Late Life Depression Evaluation and Treatment Center, University of
Pittsburgh Medical Center, www.wpic.pitt.edu/research/depr,
click on "anxiety."
A Question of Emphasis:
Diagnosing Anxiety in the Aging
Often the elderly
are reluctant to report psychiatric problems. To help identify anxiety in
patients and discover the pattern of the somatic symptoms, physicians may
find it useful to phrase questions in the following way:
To identify anxiety:
Have you been concerned about or fretting over a number of things?
Is there anything going on in your life that is causing you concern?
Do you find that you have a hard time putting things out of your mind?
To identify how
and when physical symptoms began:
What were you doing when you noticed the chest pain?
What were you thinking about when you felt your heart start to race?
When you can't sleep, what is usually going through your head?
Adapted from Ariel
J. Lang, Ph.D., and Murray B. Stein, M.D., "Anxiety Disorders: How to
Recognize and Treat the Medical Symptoms of Emotional Illness," Geriatrics.
2001 May; 56 (5): 24-27, 31-34.
Worried about
an Aging Parent?
"Talking to your
parent or loved one about any changes in their lives is still one of the best
ways to find out if there is a problem," says Brynes, who is board certified
in geriatric psychiatry. Ask your loved one about any changes you notice in
the following:
Daily routines
and activities. Is Grandma refusing to do previously routine activities or
avoiding social situations she used to enjoy?
Worries. Does Dad seem to have more worries than before and do those
worries seem out of proportion to reality (such as a real threat to his safety).

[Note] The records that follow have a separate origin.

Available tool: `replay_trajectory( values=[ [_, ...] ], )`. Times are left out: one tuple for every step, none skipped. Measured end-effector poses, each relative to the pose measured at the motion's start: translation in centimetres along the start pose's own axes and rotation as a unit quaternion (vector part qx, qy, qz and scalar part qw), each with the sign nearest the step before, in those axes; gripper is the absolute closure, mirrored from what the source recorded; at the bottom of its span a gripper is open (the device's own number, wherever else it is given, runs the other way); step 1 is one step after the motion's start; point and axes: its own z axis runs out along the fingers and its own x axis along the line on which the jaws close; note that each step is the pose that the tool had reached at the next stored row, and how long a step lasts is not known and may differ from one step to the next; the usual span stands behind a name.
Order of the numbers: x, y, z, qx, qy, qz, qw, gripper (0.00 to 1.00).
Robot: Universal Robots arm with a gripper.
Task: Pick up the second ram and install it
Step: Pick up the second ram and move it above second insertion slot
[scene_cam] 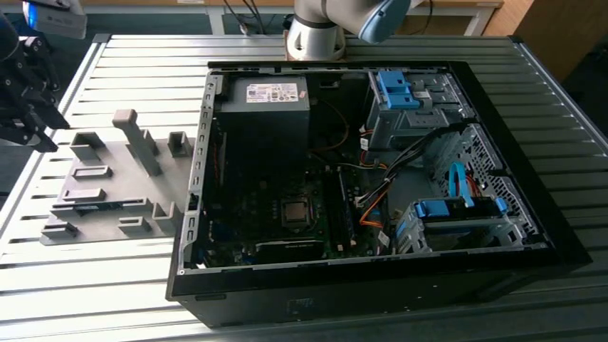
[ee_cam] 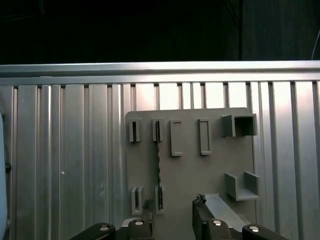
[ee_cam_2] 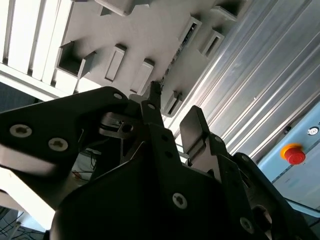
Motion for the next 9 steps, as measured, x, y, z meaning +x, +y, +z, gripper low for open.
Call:
replay_trajectory(
  values=[
    [0.01, 0.00, 0.13, 0.0005, -0.0001, 0.000, 1.0000, 0.57],
    [0.04, 0.03, 0.26, 0.0009, -0.0001, 0.000, 1.0000, 0.57],
    [0.05, 0.09, 0.41, 0.0012, -0.0001, 0.000, 1.0000, 0.57],
    [0.07, 0.18, 0.57, 0.0015, -0.0001, 0.000, 1.0000, 0.57],
    [0.09, 0.28, 0.74, 0.0018, -0.0001, 0.000, 1.0000, 0.57],
    [0.11, 0.37, 0.92, 0.0021, -0.0001, 0.000, 1.0000, 0.57],
    [0.13, 0.45, 1.09, 0.0022, -0.0001, 0.000, 1.0000, 0.57],
    [0.16, 0.52, 1.27, 0.0024, -0.0001, 0.000, 1.0000, 0.57],
    [0.18, 0.60, 1.41, 0.0024, -0.0001, 0.000, 1.0000, 0.57]
  ],
)
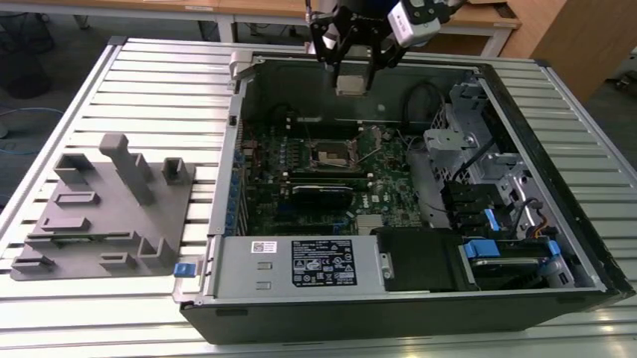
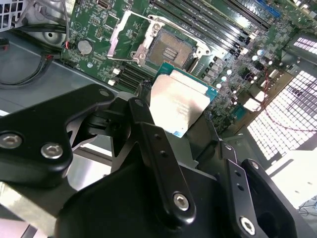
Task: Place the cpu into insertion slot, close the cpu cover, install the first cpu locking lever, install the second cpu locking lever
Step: 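Place the cpu into insertion slot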
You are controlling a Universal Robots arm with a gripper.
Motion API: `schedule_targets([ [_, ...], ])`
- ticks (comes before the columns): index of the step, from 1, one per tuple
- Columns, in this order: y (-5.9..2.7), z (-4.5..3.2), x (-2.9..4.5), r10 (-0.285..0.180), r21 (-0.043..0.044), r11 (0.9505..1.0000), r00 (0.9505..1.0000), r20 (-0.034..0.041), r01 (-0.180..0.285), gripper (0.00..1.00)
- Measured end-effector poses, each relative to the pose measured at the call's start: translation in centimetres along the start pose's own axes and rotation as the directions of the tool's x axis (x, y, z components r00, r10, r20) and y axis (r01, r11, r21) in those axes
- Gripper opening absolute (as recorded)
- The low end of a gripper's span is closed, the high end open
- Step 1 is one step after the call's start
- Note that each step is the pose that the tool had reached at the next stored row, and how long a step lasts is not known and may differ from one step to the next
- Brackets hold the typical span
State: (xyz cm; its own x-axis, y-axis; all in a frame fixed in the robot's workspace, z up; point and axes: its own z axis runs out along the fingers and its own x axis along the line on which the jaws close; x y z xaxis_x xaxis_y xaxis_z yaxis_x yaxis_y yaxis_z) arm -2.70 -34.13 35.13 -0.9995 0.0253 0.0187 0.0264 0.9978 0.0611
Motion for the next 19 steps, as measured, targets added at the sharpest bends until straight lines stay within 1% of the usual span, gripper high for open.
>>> schedule_targets([
  [19, -0.03, 0.35, 0.21, 0.0, 0.005, 1.0, 1.0, 0.0002, 0.0, 0.54],
])
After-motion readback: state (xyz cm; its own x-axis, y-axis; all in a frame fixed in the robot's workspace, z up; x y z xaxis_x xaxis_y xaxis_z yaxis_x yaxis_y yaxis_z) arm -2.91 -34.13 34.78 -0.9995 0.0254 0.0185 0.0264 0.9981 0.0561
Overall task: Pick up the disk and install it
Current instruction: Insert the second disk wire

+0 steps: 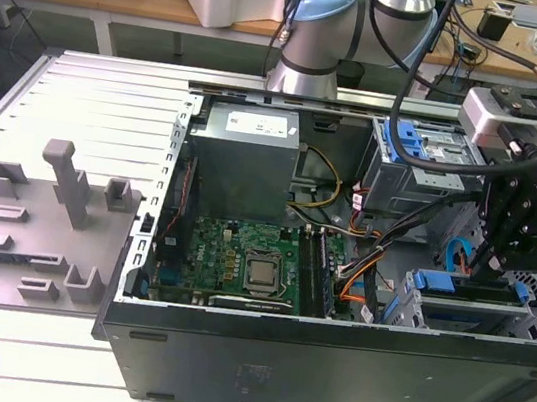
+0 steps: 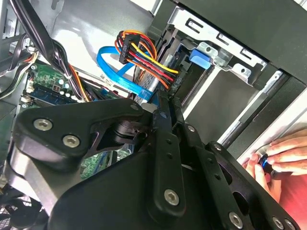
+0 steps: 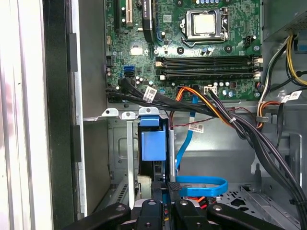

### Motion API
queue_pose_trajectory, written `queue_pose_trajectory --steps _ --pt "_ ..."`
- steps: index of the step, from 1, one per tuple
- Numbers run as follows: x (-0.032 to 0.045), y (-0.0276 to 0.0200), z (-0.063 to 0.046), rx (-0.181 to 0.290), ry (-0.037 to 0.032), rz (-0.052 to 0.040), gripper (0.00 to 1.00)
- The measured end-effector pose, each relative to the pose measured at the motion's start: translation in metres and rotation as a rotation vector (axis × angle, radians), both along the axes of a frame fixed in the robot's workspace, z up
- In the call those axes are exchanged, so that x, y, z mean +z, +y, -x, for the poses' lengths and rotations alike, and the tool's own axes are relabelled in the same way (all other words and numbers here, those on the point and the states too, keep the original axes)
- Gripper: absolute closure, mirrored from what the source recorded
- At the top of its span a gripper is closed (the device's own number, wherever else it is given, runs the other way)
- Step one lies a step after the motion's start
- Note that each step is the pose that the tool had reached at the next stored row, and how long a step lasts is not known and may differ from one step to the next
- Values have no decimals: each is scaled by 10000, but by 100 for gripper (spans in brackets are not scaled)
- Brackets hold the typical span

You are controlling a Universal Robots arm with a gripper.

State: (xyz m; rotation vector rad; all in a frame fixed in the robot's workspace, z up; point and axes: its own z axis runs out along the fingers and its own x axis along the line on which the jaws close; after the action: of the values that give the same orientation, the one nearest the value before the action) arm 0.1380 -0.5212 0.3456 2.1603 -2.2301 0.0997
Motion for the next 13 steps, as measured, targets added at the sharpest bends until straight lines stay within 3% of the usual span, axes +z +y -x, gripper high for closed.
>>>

Medication. Has Mom recently started taking another medicine? Is she
using more of a particular medication than before? Medication side effects
(such as breathing problems, irregular heartbeat, or tremors) can simulate
symptoms of anxiety. Also, an increased use of medication (or alcohol) may
indicate an attempt to "self-medicate."
Overall mood. Depression and anxiety often occur together. Tearfulness,
apathy, and a loss of interest in formerly enjoyable activities are possible
signs of depression.
"You aren't trying
to diagnose anything, just determine if help is needed. In most cases, if
you think there's a problem, there probably is, even if your loved one may
not admit it just now," says Glenn Brynes, Ph.D., M.D.